Pepper came through the door, stepping over the debris and one NVA body.
“Take a look,” Hunter said, pointing to the bulletin board.
“I’ll be a son of a bitch,” Pepper said. “These fuckers were keeping a scrapbook.”
“You got that little camera with you?”
“Yeah.”
“Get a picture,” Hunter said. “I want to show that shit to the colonel when we get back.”
Pepper took out his camera and began snapping pictures. Hunter started pulling open file cabinet drawers looking for maps, or anything he might find that could be of value. The only worthwhile thing he found was a bottle of whiskey.
Back in An Loi, Spec-Four McKay looked up as Sergeant Bill Hanlon stepped into the orderly room.
“What the hell are you doing here?” McKay asked in surprise. “I thought you got out.”
“I did,” Bill said. “I came back.”
“You’re crazy, you know that? I mean, you were out of here…really out of here. Back in the world as a civilian. Now you’re here.”
“Yeah, now I’m here,” Bill said. “So, enough about that, already. Where’s Sergeant Two Bears?”
“He’s in the field.”
“No sweat. Just put me down for his platoon and I’ll wait for him to come back.”
“I’m afraid there’s no room in his platoon,” McKay said, looking at the manning chart. “His platoon’s been augmented, it’s full.”
“What do you mean there’s no room? I’m the squad leader, second squad.”
“Not anymore,” McKay said. “That’s Sergeant Conroy’s squad now.”
“So, hell, move Conroy somewhere else.” Lieutenant Cox overheard Hanlon and McKay, and he stepped out of his
office.
“So you’re back, I see,” he said.
“Lieutenant Cox,” Hanlon said. “You’re my platoon leader. Tell McKay where I belong.”
“I’m not the platoon leader anymore,” Cox said. “I’m the CO.”
That news startled Bill, but he didn’t show it. He smiled. “Well, then, that’s even better. You know where I belong.”
“Put him in the third platoon,” Cox said.
“Third platoon?”
“You’ll do a good job there, Hanlon,” Lieutenant Cox said. “And I need some experience there. I’m getting the platoon ready for a special mission.”
“Yes, sir,” Bill said. He knew better than to carry his protest any further. Anyway, he was back in Vietnam, back where he wanted to be. He’d just let it go at that. “When will Hunter be back?”

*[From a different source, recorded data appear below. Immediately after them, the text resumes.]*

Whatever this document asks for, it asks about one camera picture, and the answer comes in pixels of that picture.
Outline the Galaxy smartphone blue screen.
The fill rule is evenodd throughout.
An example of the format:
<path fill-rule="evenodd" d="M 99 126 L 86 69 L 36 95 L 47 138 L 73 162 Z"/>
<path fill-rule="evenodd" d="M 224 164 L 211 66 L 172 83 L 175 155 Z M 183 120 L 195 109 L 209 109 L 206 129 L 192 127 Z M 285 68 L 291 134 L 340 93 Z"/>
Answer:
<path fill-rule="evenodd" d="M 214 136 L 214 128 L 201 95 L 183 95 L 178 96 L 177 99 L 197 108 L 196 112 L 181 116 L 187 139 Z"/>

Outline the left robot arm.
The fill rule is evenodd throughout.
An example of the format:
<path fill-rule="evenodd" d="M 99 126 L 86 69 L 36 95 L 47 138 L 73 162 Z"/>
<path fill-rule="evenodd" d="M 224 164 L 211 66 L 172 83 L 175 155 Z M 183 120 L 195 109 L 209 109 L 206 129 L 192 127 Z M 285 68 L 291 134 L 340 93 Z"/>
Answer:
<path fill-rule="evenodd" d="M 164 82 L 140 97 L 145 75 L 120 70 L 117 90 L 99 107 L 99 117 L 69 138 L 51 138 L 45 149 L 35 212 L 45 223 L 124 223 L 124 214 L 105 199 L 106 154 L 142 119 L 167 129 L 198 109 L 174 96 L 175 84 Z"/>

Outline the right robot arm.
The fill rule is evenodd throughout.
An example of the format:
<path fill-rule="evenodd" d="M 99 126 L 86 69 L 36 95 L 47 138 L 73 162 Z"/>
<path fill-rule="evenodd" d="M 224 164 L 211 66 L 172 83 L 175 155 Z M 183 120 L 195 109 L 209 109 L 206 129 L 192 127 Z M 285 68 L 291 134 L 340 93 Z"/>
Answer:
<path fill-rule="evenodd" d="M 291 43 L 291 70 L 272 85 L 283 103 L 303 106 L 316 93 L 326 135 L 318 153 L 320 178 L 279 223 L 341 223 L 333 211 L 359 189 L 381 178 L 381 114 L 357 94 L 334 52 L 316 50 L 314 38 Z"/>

“I can’t tell you, exactly,” Lieutenant Cox said. “He’s on an extended patrol.”
“An extended patrol?”
“He went after the Ghost Patrol,” McKay said.
“Shit!” Bill said. “And I’m not with him.”
“Don’t worry, Sergeant Hanlon, I promise you enough action to keep you interested,” Cox said mysteriously.
For Hunter and the Rape and Pillage platoon, the trip back was proving to be uneventful. They didn’t use the same route leaving Cambodia they had used coming in, because Hunter feared that the surviving NVA might have found it and set up an ambush. That was what he would have done and he credited the NVA commander with at least as much sense as he had.
By a fluke, the way back was much easier. They struck out through rice fields, little patches of jungle, and streams as easily as going on a field march back in the States. Hunter moved fast, but with flankers out to look for the enemy. None were found and they crossed back into Vietnam without contact.
By 1630 hours, Hunter and the Rape and Pillage platoon were coming through the main gate. He had left with thirty-eight men; he was coming back with thirty-eight men. No one killed, no one wounded. As soon as he came through the gate he was told to report to Colonel Petery.
“I don’t encourage this sort of thing during duty hours,” Colonel Petery said, as he opened his file cabinet. “But the sun is over the yardarm, as our naval friends say, so, Sergeant, how about a drink?”